Members who qualify may receive reimbursement, up to the maximum monthly health insurance subsidy for which they are eligible. Reimbursement will be issued directly to the member, on a quarterly basis, for health insurance premiums paid to a non-Board approved, state-regulated health plan.

At age 65, you are required to enroll in Medicare to the fullest extent of your entitlement to continue participation in the Health Insurance Premium Reimbursement Program. If you are in a Medicare A and B health plan, you will also receive reimbursement for the Part B basic monthly premium paid upon verification of your Medicare enrollment.

IMPORTANT! If you plan to cancel your current coverage to qualify for this program, please ensure that adequate coverage is obtained prior to submitting the cancellation form. Once cancelled, re-enrollment in a Board-approved health plan will be allowed only under the regular policies of each organization (e.g., relocation, open enrollment, etc.)

Am I eligible?

You are eligible to participate in the reimbursement program if you:

  • Have at least 10 years of service as a sworn fire or police pension member, or are the qualified survivor of the deceased member who had at least 10 years of service.
  • Meet the minimum age requirement in place on the effective date of retirement or are a Qualified Surviving Spouse/Domestic Partner of the deceased pensioner who would have met the minimum age requirement.
  • Are a Tier 6 retiree with a service-connected disability and less than 10 years of service.

What health care plans are eligible for reimbursement?

  • State-regulated health insurance plans offered within the United States and verified by LAFPP.
  • Medicare Parts A, B & D premiums up to your maximum Medicare subsidy amount.
  • Dental plan premiums and vision plan premiums are not eligible reimbursements.
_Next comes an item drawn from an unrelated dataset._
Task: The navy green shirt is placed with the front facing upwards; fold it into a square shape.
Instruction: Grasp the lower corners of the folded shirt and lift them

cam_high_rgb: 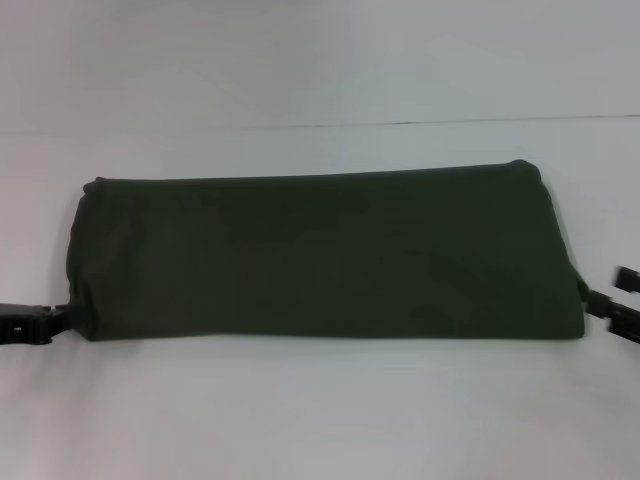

What is the reimbursement amount?

  • You can be reimbursed up to the maximum health subsidy amount for which you are eligible.

    If you reside outside of the United States, reimbursement will be based on the Department’s Custodial Bank exchange rates in effect on the date(s) the premium(s) were paid to the health plan. Coverage for dependents is permitted as defined under the regular guidelines of the Health Insurance Subsidy for Members Program.

Retirees enrolled in a Medicare Plan, can be eligible for additional subsidy if:

  1. Their eligible dependent(s) is enrolled in the member’s own Medicare health plan, or
  2. Their eligible dependent(s) is enrolled in a health insurance plan that is issued by the same provider as the member’s plan (e.g., Anthem Blue Cross, Kaiser, AARP, etc.).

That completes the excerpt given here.